The Department of Homeland Security (DHS) is currently developing a privacy-preserving digital credential that will use privacy-enhancing technologies (PET) to protect sensitive data while simultaneously allowing only needed information to be disclosed, according to a DHS official.
Mason Clutter, the chief privacy officer and chief FOIA officer at DHS, discussed the department’s efforts to use this new technology during a panel discussion at an event titled “The Future of Identity Management” hosted by GovExec and NextGov/FCW on Dec. 12.

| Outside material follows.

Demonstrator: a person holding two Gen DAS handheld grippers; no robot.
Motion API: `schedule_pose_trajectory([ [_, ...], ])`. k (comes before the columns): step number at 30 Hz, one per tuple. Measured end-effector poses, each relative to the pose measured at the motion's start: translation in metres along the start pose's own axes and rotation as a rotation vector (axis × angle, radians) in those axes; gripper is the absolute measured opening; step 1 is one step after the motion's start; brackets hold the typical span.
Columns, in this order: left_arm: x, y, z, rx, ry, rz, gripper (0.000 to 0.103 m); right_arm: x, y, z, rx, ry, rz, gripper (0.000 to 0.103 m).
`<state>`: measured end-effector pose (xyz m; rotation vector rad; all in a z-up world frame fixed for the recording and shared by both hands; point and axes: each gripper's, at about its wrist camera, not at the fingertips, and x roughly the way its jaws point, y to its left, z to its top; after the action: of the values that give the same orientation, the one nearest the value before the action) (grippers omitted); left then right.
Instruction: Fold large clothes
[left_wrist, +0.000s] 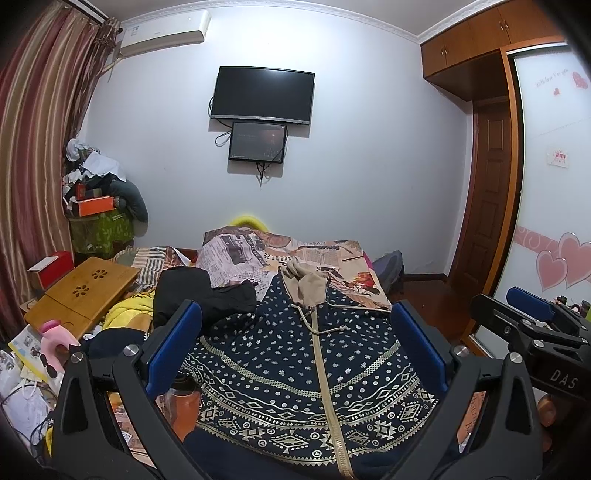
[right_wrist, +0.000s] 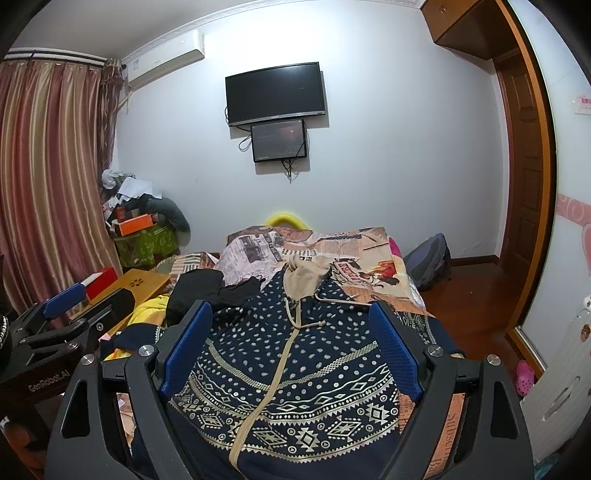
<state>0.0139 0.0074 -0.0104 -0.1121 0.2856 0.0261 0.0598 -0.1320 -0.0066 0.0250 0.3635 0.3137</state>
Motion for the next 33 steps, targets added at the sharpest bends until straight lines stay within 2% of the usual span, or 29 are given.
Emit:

“We are super excited because we have partnered with the Silicon Valley Innovation Program (SVIP) to develop what we are calling a privacy-preserving digital credential … this would be kind of an immigration credential,” said Clutter. “Let’s assume that a person is a legal permanent resident, and they have what is known as a green card they received today, a physical card that includes quite a bit of private sensitive information to identify them and their status.”
“We’re thinking of a way to digitize that credential, but to do so in a privacy-preserving manner that allows for instant selective disclosure of information,” she explained. “So, if an individual wants to use that card to buy beer or wine, the vendor doesn’t need to know their immigration status, so facilitating the ability to share only the information that they need to share to accomplish their goal is a primary goal for us.”
One challenge that DHS is currently running into is avoiding creating a “honey pot” for cybercriminals to target individuals who have been issued such credentials, she said.
“A key component of [it] is security … ensuring that we have appropriate security in place so that these cards themselves don’t become a honeypot where people want to breach them and gather that type of information,” Clutter said.
Additionally, Clutter noted that the agency is also looking to implement an added level of security by avoiding creating a road in which information or people can be traced back.
“We’re also very interested in ensuring that there is no ‘phone home’ capability. We do not want to develop a tracing mechanism or surveillance mechanism,” she said. “[We’re] developing the technology to ensure that it can facilitate the use in travel and immigration [while] supporting individuals in their day-to-day life without tracking them.”